According to R.L. Polk & Co, Americans scrapped more used vehicles in the past year than they bought new replacements for. That may have hurt dealers then, but it could signal a slight increase in car sales in the near future.
Based upon new vehicle registrations, only 13.6 million vehicles were registered in the 15-month time span between July 1, 2008 and September 30, 2009, while more than 14.8 million vehicles were scrapped in the same period. Although it’s easy to suggest “Cash for Clunkers” as the reason for the uptick in scrapped vehicles, the program required consumers to purchase a new vehicle for each car scrapped. The disparity between discarded vehicles and new registrations stems from consumers getting rid of an older vehicle and not purchasing a replacement.
Polk claims this reflects a trend of consumers holding onto vehicles for a longer period of time. According to the group, the average age of all light vehicles currently on the road is 10.2 years, and the average length of vehicular ownership is 50 months, up from 45 months in 2009.

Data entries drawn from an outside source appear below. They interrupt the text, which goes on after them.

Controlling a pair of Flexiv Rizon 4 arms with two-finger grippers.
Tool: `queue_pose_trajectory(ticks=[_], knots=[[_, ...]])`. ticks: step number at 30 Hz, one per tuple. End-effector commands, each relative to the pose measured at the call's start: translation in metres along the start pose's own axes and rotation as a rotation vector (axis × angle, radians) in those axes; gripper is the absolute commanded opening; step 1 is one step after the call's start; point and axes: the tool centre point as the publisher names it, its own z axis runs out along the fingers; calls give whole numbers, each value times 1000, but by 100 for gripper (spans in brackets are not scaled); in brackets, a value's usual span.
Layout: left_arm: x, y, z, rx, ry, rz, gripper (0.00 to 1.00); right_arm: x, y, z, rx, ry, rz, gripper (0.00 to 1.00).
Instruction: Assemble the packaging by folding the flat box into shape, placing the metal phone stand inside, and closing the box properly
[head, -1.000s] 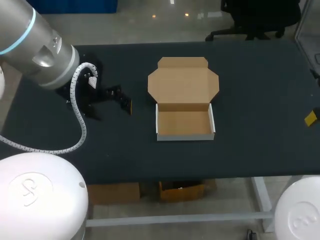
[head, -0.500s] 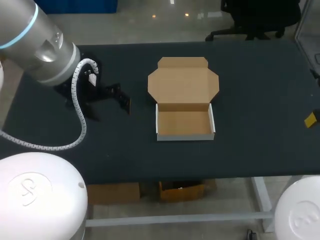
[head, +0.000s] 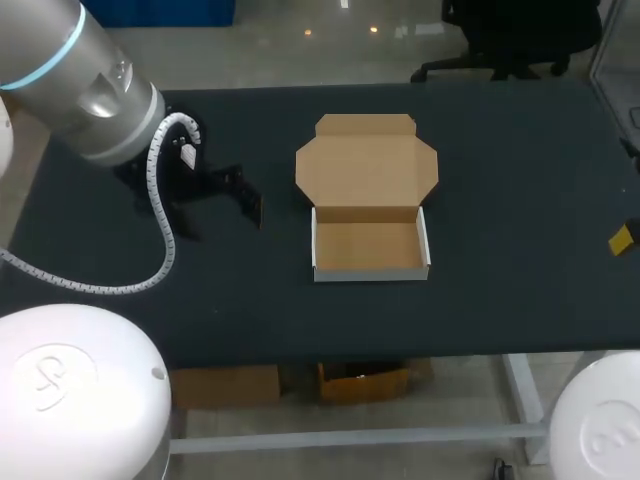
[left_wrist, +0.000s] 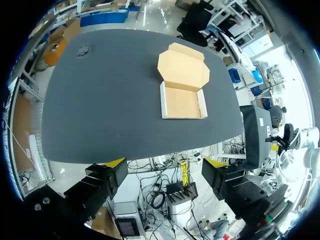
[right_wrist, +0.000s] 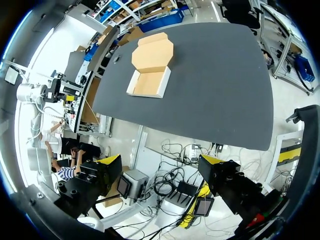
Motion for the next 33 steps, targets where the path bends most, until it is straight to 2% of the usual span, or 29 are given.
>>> queue_pose_trajectory(ticks=[1, 13, 21, 33], knots=[[1, -3, 2, -5, -7, -2, 100, 0, -1, -1, 1, 1, -1, 100], [-5, -10, 16, -16, -21, -5, 100, 0, -1, -1, 1, 1, -1, 100], [-19, -18, 33, -34, -29, -16, 100, 0, -1, -1, 1, 1, -1, 100], [-47, -28, 62, -44, -102, -53, 100, 0, -1, -1, 1, 1, -1, 100]])
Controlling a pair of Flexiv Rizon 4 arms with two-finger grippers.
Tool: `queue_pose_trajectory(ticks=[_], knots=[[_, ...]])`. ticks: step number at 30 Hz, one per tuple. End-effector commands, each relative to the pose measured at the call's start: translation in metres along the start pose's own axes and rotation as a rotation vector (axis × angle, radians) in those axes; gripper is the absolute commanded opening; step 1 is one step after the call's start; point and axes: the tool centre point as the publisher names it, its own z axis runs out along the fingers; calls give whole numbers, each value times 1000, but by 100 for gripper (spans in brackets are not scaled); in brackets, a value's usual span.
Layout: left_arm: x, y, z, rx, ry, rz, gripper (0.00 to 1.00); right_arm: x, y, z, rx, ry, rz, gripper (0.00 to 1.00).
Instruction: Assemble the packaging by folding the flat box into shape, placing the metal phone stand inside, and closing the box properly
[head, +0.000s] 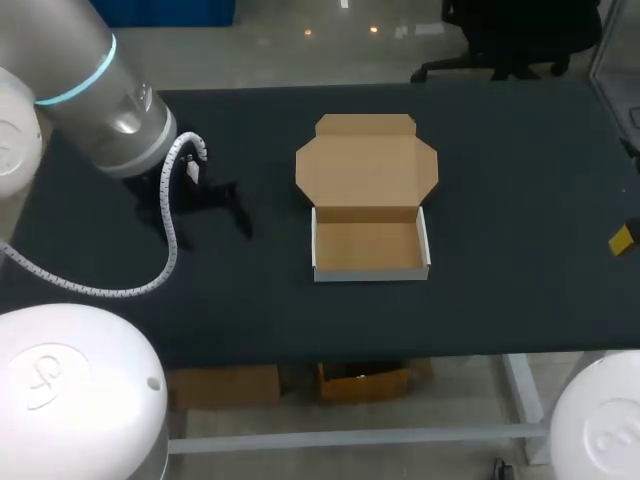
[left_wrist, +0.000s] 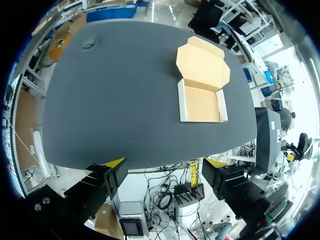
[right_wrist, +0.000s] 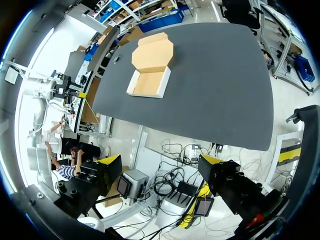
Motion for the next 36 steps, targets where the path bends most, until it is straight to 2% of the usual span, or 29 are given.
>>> queue_pose_trajectory(ticks=[1, 18, 36], knots=[[-4, -11, 14, -14, -20, -15, 100, 1, -1, -2, 1, 1, 0, 100], [-63, -37, 54, -28, -116, -102, 100, 1, -1, -2, 1, 1, 0, 100], [-118, -72, 71, -40, -176, -161, 100, 1, -1, -2, 1, 1, 0, 100]])
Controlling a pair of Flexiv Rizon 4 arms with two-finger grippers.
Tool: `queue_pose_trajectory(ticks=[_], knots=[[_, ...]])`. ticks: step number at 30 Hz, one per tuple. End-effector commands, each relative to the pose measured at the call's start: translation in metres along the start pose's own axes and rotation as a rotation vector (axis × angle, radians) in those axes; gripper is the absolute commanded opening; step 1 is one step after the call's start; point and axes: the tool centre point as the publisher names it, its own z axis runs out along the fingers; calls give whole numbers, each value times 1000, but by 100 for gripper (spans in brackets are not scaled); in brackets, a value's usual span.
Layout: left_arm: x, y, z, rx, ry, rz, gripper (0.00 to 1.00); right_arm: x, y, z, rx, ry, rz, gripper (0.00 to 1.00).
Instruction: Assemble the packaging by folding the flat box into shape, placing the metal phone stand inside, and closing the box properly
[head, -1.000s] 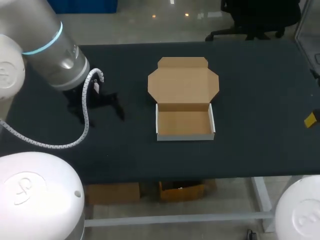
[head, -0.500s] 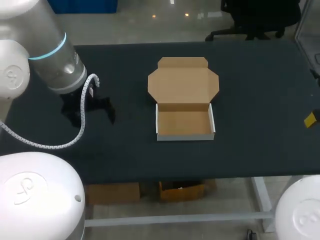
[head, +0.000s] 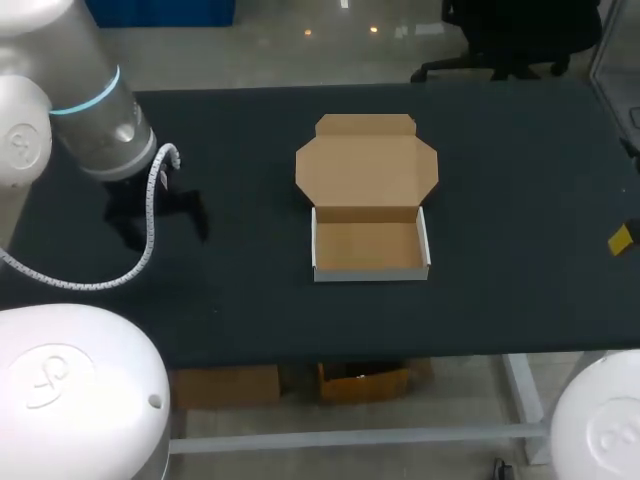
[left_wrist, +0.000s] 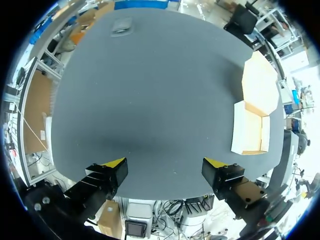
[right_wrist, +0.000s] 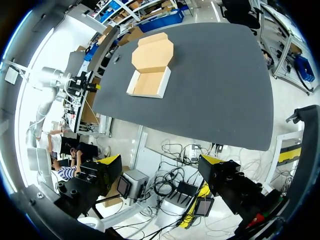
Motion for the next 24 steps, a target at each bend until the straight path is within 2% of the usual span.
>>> queue_pose_trajectory(ticks=[1, 19, 24], knots=[[-6, -14, 10, -15, -18, -19, 100, 0, -1, -2, 2, 2, 0, 100], [-38, -59, 30, -35, -34, -68, 100, 0, -1, -2, 2, 2, 0, 100], [-39, -61, 31, -39, -36, -78, 100, 0, -1, -2, 2, 2, 0, 100]])
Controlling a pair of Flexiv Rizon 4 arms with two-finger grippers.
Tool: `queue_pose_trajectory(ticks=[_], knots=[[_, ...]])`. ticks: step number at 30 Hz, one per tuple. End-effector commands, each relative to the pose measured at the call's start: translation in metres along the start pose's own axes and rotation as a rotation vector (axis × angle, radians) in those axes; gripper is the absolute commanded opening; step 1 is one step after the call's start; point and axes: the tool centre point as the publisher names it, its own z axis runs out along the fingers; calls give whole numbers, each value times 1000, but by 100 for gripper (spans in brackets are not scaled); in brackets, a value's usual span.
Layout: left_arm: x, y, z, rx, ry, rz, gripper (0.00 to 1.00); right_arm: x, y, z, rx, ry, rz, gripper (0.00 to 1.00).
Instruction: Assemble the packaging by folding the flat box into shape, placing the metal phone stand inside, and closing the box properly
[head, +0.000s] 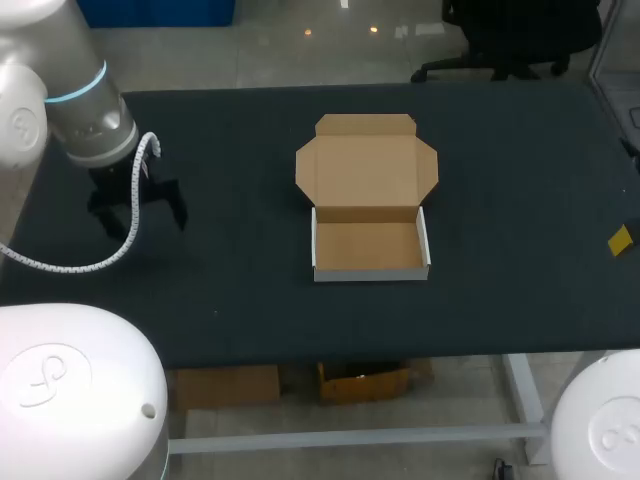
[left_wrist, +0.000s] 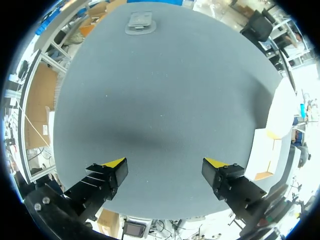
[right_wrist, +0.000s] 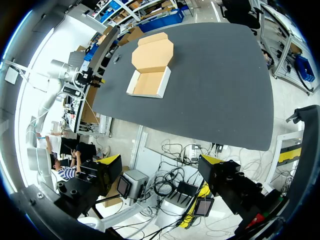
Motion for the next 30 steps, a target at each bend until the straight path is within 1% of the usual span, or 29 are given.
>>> queue_pose_trajectory(ticks=[1, 27, 30], knots=[[2, -4, 1, -9, -5, 1, 100, 1, -1, -2, 2, 1, 0, 100], [2, -4, 1, -9, -5, 1, 100, 1, -1, -2, 2, 1, 0, 100], [2, -9, 12, -27, 3, -10, 100, 1, -1, -2, 2, 1, 0, 100]])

Once a vehicle is scrapped, customers will likely need to seek a replacement — and for that reason, many in the industry view scrappage rates as a precursor to future vehicle demand. Expect to see new and used vehicle sales increase slightly over the next few months, but don’t expect ownership habits to change. Polk predicts consumers will continue to hang onto vehicles for increasingly lengthy periods of time, creating “significant opportunities” for automotive service operations.